(Stored items from a collection)
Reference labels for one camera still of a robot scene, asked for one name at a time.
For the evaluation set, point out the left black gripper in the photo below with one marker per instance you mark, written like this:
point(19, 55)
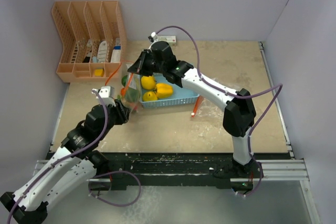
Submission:
point(122, 117)

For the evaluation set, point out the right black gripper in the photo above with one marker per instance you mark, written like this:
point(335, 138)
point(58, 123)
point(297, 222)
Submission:
point(139, 66)

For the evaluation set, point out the clear zip bag orange zipper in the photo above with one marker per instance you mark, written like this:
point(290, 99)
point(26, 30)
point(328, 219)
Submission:
point(128, 87)

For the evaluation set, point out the green orange fruit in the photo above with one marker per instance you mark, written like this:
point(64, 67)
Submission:
point(132, 95)

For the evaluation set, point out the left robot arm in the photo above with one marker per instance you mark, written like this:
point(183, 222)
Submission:
point(75, 160)

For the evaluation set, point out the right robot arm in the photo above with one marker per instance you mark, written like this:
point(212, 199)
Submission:
point(237, 106)

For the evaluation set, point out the white blue packet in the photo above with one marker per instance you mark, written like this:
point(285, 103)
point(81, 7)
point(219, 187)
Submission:
point(116, 52)

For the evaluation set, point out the small yellow pear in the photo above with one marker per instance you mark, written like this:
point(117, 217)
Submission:
point(149, 96)

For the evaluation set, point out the yellow bell pepper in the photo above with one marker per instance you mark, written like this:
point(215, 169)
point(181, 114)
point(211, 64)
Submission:
point(163, 90)

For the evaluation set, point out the white striped packet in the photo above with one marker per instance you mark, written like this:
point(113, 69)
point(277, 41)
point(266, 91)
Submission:
point(102, 52)

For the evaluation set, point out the yellow block in organizer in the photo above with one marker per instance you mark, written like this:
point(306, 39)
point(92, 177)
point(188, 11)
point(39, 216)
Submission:
point(98, 72)

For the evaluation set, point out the small white green box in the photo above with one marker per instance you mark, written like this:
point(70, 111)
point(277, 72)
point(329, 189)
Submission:
point(171, 40)

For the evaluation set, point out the blue plastic basket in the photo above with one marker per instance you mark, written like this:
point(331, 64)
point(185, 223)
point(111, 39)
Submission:
point(180, 96)

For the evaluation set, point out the black white packet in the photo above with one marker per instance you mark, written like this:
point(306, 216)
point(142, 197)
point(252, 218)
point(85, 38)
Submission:
point(88, 52)

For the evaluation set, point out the orange plastic file organizer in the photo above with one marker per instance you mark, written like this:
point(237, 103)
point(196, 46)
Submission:
point(94, 40)

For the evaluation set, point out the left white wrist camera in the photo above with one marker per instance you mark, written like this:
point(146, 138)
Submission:
point(104, 94)

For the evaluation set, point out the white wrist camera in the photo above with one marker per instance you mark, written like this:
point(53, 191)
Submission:
point(104, 94)
point(153, 38)

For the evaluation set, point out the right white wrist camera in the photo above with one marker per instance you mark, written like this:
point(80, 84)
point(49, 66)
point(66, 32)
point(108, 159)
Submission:
point(153, 38)

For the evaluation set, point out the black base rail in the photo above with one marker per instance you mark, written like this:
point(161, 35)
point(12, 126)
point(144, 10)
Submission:
point(177, 169)

**Work instruction**:
Transcribe each of the records above precisely, with no pictures in the copy.

**Task result**:
Reference labels for one camera still of a robot scene, asked for one name at a time.
For the evaluation set, point out the left black gripper in the photo below with one marker per instance you mark, written like this:
point(19, 55)
Submission:
point(122, 117)

For the evaluation set, point out the right black gripper in the photo above with one marker per instance you mark, written like this:
point(335, 138)
point(58, 123)
point(297, 222)
Submission:
point(139, 66)

For the evaluation set, point out the clear zip bag orange zipper in the photo above with one marker per instance you mark, written like this:
point(290, 99)
point(26, 30)
point(328, 219)
Submission:
point(128, 87)

For the evaluation set, point out the green orange fruit in the photo above with one marker per instance you mark, written like this:
point(64, 67)
Submission:
point(132, 95)

For the evaluation set, point out the left robot arm in the photo above with one marker per instance you mark, written like this:
point(183, 222)
Submission:
point(75, 160)

For the evaluation set, point out the right robot arm in the photo above with one marker per instance you mark, written like this:
point(212, 199)
Submission:
point(237, 106)

For the evaluation set, point out the white blue packet in the photo above with one marker per instance you mark, written like this:
point(285, 103)
point(81, 7)
point(219, 187)
Submission:
point(116, 52)

For the evaluation set, point out the small yellow pear in the photo above with one marker per instance you mark, written like this:
point(117, 217)
Submission:
point(149, 96)

For the evaluation set, point out the yellow bell pepper in the photo above with one marker per instance you mark, written like this:
point(215, 169)
point(181, 114)
point(211, 64)
Submission:
point(163, 90)

For the evaluation set, point out the white striped packet in the photo above with one marker per instance you mark, written like this:
point(113, 69)
point(277, 41)
point(266, 91)
Submission:
point(102, 52)

For the evaluation set, point out the yellow block in organizer in the photo above with one marker per instance you mark, written like this:
point(306, 39)
point(92, 177)
point(188, 11)
point(39, 216)
Submission:
point(98, 72)

For the evaluation set, point out the small white green box in the photo above with one marker per instance you mark, written like this:
point(70, 111)
point(277, 72)
point(329, 189)
Submission:
point(171, 40)

For the evaluation set, point out the blue plastic basket in the photo above with one marker per instance you mark, written like this:
point(331, 64)
point(185, 223)
point(111, 39)
Submission:
point(180, 96)

For the evaluation set, point out the black white packet in the photo above with one marker per instance you mark, written like this:
point(306, 216)
point(142, 197)
point(252, 218)
point(85, 38)
Submission:
point(88, 52)

For the evaluation set, point out the orange plastic file organizer in the photo above with one marker per instance you mark, written like this:
point(237, 103)
point(196, 46)
Submission:
point(94, 40)

For the evaluation set, point out the left white wrist camera in the photo above with one marker per instance you mark, written like this:
point(146, 138)
Submission:
point(104, 94)

For the evaluation set, point out the white wrist camera in the photo above with one marker per instance you mark, written like this:
point(53, 191)
Submission:
point(104, 94)
point(153, 38)

For the evaluation set, point out the right white wrist camera in the photo above with one marker per instance you mark, written like this:
point(80, 84)
point(49, 66)
point(66, 32)
point(108, 159)
Submission:
point(153, 38)

For the evaluation set, point out the black base rail in the photo above with one marker per instance you mark, written like this:
point(161, 35)
point(12, 126)
point(144, 10)
Submission:
point(177, 169)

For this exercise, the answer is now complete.